Could probably take this to the next level and run `gdb.minimal --args ...` on it to get the exact spot where the segfault occurs. :)

Comment 5 Colin Walters 2020-10-14 22:13:58 UTC
> (something int-size related issue maybe?)

Right, may be reproducible with a 32 bit x86 userspace too.  Unfortunately Fedora (sensibly) doesn't ship that anymore...

How reproducible is this?  What version of ostree is involved?  Is it only happening in F33 right now?

Comment 6 Peter Robinson 2020-10-15 10:24:57 UTC
> Ahh fun! The SIGSEGV and armhfp tells me this could be arch-specific
> (something int-size related issue maybe?). Hmm, this is going to be tricky
> to debug.

Yes, but we're not the first/only to use ostree for ARMv7, there's Endless and Foundries that support armv7 platforms

Comment 7 Colin Walters 2020-10-15 13:44:15 UTC
(To be clear I meant 32 bit *x86* doesn't make much sense IMO, 32 bit ARM is clearly here for years to come and I definitely want to support it)

Anyways I tried a few things, first a basic 32 bit x86 build seems OK without warnings, but we've had bugs in the past so I added it to our CI (Debian/Ubuntu still support 32 bit x86):
https://github.com/ostreedev/ostree/pull/2218

Second is looking at the file history...
https://github.com/ostreedev/ostree/commits/master/src/switchroot/ostree-prepare-root.c
Not much has changed here recently, the biggest is
https://github.com/ostreedev/ostree/commit/35642259175973617da937f3cab6ce5f13c95077#diff-e72f49c5f255b804b75fc887dd0490bff1d6d999ac6a9476dd23d3fb85a21260
And I stared at that diff for a bit and didn't see any problems.  A possible source of problems might be passing the wrong size value to getline() but
that looks right to me.

Comment 8 Paul Whalen 2020-10-15 15:55:24 UTC
(In reply to Jonathan Lebon from comment #4)
> Ahh fun!
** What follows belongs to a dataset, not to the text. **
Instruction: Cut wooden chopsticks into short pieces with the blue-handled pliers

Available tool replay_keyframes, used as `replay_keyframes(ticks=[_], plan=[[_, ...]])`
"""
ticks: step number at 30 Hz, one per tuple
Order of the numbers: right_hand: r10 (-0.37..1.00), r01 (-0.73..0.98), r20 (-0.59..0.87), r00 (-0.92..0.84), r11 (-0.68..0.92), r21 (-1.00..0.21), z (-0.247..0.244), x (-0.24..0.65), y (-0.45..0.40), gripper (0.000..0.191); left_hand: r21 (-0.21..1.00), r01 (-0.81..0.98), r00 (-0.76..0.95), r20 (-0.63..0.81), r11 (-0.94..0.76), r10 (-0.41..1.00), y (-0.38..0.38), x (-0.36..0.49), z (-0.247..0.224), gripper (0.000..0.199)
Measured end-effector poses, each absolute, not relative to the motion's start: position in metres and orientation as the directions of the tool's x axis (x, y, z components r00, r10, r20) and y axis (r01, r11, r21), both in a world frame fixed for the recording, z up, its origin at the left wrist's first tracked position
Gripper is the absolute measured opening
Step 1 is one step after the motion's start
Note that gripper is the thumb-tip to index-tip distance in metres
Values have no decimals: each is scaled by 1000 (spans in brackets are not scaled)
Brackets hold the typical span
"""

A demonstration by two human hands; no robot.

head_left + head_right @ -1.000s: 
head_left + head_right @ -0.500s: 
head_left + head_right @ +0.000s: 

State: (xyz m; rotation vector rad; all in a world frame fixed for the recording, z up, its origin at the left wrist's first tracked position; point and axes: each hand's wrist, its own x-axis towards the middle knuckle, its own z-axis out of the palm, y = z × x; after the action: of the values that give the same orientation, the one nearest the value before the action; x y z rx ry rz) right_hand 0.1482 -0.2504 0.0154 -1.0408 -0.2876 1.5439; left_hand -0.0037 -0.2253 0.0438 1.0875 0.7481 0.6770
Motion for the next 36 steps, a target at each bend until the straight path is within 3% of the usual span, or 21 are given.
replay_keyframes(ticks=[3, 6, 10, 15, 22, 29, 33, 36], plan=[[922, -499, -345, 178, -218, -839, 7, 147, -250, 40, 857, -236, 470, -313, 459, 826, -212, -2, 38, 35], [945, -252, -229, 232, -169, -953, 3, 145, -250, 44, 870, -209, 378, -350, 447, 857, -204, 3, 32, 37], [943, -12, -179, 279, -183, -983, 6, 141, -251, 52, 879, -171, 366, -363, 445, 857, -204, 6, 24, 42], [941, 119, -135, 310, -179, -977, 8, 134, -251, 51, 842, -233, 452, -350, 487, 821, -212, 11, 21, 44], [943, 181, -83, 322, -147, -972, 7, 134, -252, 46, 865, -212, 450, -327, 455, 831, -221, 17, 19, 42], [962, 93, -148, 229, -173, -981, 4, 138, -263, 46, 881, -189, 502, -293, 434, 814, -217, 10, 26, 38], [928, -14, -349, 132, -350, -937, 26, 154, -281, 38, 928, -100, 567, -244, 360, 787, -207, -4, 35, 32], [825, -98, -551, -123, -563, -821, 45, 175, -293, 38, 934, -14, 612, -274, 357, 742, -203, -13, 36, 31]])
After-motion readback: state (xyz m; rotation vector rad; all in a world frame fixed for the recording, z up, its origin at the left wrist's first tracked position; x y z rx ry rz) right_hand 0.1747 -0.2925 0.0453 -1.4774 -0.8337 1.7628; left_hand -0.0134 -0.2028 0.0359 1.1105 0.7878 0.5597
The SIGSEGV and armhfp tells me this could be arch-specific
> (something int-size related issue maybe?). Hmm, this is going to be tricky
> to debug.
> 
> Do you have access to the emergency console after? You should be able to try
> to run ostree-prepare-root manually yourself. You'll have to mount /sysroot
> first. So e.g.:
> 
> $ mount /dev/disk/by-label/root /sysroot
> $ /usr/lib/ostree/ostree-prepare-root /sysroot
> 
> If you can do that and the segfault reproduces, one thing you can try is to
> run it with strace at least so we can tell where roughly in the code to
> look. You can fetch strace from the host (if it's in the IoT package set),
> e.g.:
> 
> $ /sysroot/ostree/deploy/*/deploy/*.0/usr/bin/strace
> /usr/lib/ostree/ostree-prepare-root /sysroot

..
readlink("/sysroot/ostree/boot.0", "boot.0.1", 4095) = 8
lstat64("/sysroot/ostree/boot.0.1", {st_mode=S_IFDIR|0755, st_size=4096, ...}) = 0
lstat64("/sysroot/ostree/boot.0.1/fedora-iot", {st_mode=S_IFDIR|0755, st_size=4096, ...}) = 0
lstat64("/sysroot/ostree/boot.0.1/fedora-iot/45ebb61204d0dfafdd5022960937239165a9feb31e6996254c80bce3f16681df", {st_mode=S_IFDIR|0755, st_size=4096, ...}) = 0
lstat64("/sysroot/ostree/boot.0.1/fedora-iot/45ebb61204d0dfafdd5022960937239165a9feb31e6996254c80bce3f16681df/0", {st_mode=S_IFLNK|0777, st_size=100, ...}) = 0
readlink("/sysroot/ostree/boot.0.1/fedora-iot/45ebb61204d0dfafdd5022960937239165a9feb31e6996254c80bce3f16681df/0", "../../../deploy/fedora-iot/deplo"..., 4095) = 100
lstat64("/sysroot/ostree/deploy", {st_mode=S_IFDIR|0755, st_size=4096, ...}) = 0
lstat64("/sysroot/ostree/deploy/fedora-iot", {st_mode=S_IFDIR|0755, st_size=4096, ...}) = 0
lstat64("/sysroot/ostree/deploy/fedora-iot/deploy", {st_mode=S_IFDIR|0755, st_size=4096, ...}) = 0
lstat64("/sysroot/ostree/deploy/fedora-iot/deploy/bc246420ec9cbfe5c0780b4285a86150e9cefa1385b5acf52dacc8ab7edb0b54.0", {st_mode=S_IFDIR|0755, st_size=4096, ...}) = 0
stat64("/sysroot/ostree/deploy/fedora-iot/deploy/bc246420ec9cbfe5c0780b4285a86150e9cefa1385b5acf52dacc8ab7edb0b54.0", {st_mode=S_IFDIR|0755, st_size=4096, ...}) = 0
--- SIGSEGV {si_signo=SIGSEGV, si_code=SEGV_MAPERR, si_addr=0xfc03} ---
[  811.506475] kauditd_printk_skb: 8 callbacks suppressed
[  811.506480] audit: type=1701 audit(1601424807.528:1109): auid=4294967295 uid=0 gid=0 ses=4294967295 subj=kernel pid=3696 comm="ostree-prepare-" exe="/usr/lib/ostree/ostree-prepare-root" sig=11 res=1
+++ killed by SIGSEGV (core dumped) +++
[  811.538309] audit: type=1701 audit(1601424807.560:1110): auid=4294967295 uid=0 gid=0 ses=4294967295 subj=kernel pid=3693 comm="strace" exe="/tmp/boot/strace" sig=11 res=1
Segmentation fault (core dumped)

Comment 9 Paul Whalen 2020-10-15 15:55:56 UTC
Created attachment 1721875 [details]
full strace output

Comment 10 Colin Walters 2020-10-15 16:11:44 UTC
Hmm.

Most useful here would be a core dump.  Use `ulimit -c unlimited` to start should work.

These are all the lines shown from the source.